The aggregation of large numbers of people into complex societies required that those living within them refocus their allegiances away from the extended family, clan, and tribe, and toward a larger social entity, the state. This psychological change was facilitated by the rise of religious castes that gave meaning to the individual’s life beyond a parochial context. Organized belief systems were integrated into the social order and given institutional expression through public rituals that linked religious worship to political and military objectives that were national in scope and definition. Thus, the Egyptian pharaoh became divine, and military achievements of great leaders were perceived as divinely ordained or inspired.70

The role of state as surrogate helps to explain why the popularity of state leaders tends to rise – often dramatically – during times of war. George W. Bush began his presidential term with an approval rating of 50%; following 9/11, that number skyrocketed to 92% (the highest number ever recorded for an American president since modern polling began).71 The “rally around the chief” effect is no secret, and has been satirized in several Hollywood films such as Canadian Bacon and Wag the Dog.

Though egalitarianism alone is not sufficient to bring about peace (sedentary tribal societies often engaged in war, albeit on a far lesser scale than state societies), it is a necessary precondition for the simple reason that the perceived interests of rulers are often radically different – and even diametrically opposed – to those of their subjects. Nowhere is this more apparent than during times of violent conflict. Leaders are celebrated and aggrandized even as their subjects are oppressed and slaughtered. Indeed, Anthropologist R. Brian Ferguson has gone so far as to suggest that hierarchy may be the the most fundamental cause of war.

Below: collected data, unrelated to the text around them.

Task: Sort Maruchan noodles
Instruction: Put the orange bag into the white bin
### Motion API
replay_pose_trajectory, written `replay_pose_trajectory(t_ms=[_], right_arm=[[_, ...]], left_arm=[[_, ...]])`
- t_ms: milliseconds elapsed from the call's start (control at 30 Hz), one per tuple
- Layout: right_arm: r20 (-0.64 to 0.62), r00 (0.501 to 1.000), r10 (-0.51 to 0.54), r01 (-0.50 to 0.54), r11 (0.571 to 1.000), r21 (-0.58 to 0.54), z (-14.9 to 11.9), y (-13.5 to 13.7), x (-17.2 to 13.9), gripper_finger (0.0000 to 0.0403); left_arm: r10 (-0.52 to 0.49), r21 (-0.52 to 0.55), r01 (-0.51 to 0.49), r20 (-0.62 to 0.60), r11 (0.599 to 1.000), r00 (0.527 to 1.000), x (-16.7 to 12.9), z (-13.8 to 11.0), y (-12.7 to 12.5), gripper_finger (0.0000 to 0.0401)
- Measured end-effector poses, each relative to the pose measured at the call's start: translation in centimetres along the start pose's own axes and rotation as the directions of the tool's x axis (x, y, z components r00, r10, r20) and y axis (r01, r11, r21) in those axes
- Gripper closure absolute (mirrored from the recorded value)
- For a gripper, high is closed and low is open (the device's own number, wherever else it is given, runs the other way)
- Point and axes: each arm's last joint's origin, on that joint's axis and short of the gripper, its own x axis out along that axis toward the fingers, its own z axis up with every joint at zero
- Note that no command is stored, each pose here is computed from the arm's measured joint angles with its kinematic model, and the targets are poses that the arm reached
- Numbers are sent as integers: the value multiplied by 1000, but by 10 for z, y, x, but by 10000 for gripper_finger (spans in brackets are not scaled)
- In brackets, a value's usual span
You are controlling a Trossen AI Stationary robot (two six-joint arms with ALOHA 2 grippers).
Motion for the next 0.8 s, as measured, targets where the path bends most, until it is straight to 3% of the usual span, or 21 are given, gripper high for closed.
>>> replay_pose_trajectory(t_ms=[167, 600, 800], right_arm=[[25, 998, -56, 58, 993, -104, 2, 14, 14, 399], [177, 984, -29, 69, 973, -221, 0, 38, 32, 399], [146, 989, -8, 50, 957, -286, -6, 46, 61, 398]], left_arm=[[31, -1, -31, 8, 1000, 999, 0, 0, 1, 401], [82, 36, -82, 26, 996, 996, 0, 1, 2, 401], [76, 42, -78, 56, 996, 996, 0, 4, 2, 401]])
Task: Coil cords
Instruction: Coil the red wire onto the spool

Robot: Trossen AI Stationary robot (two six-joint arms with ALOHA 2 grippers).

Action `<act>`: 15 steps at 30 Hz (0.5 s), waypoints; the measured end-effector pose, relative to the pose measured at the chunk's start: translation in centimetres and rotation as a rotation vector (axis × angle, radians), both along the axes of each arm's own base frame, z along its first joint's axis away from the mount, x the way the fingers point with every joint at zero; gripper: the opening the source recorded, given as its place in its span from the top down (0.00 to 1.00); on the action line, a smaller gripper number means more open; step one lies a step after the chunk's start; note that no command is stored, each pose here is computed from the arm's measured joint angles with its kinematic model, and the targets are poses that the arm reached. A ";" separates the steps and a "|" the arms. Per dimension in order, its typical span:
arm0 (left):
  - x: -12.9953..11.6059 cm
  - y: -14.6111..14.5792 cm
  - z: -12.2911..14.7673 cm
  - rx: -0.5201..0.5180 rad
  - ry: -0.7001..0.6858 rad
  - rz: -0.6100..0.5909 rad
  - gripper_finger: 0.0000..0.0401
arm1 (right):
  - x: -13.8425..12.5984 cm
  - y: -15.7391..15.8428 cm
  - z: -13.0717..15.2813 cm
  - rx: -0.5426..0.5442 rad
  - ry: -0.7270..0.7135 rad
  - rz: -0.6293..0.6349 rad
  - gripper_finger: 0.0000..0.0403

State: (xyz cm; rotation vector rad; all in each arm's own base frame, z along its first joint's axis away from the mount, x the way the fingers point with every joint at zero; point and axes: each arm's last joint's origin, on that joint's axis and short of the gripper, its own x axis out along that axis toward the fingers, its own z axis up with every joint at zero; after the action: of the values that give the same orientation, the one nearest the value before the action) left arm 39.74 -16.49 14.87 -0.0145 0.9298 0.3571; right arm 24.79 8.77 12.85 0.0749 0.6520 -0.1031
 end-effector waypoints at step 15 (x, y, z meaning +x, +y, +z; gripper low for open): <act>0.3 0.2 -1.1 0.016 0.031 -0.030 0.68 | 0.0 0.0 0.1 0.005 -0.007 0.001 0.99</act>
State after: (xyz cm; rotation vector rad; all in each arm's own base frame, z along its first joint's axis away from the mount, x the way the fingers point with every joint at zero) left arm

…My view is that in most cases — not every single one — the decision to wage war involves the pursuit of practical self-interest by those who actually make the decision. The struggle can be joined over basic subsistence resources, but it can just as easily erupt over goods available only to elites.
…Not only do these leaders experience vastly different costs, benefits and powers in war, leaders may literally require successful war to establish and maintain rule.72

In Ferguson’s view, the problem is not limited to competition over resources but the manner in which such competition – or lack thereof – is expressed.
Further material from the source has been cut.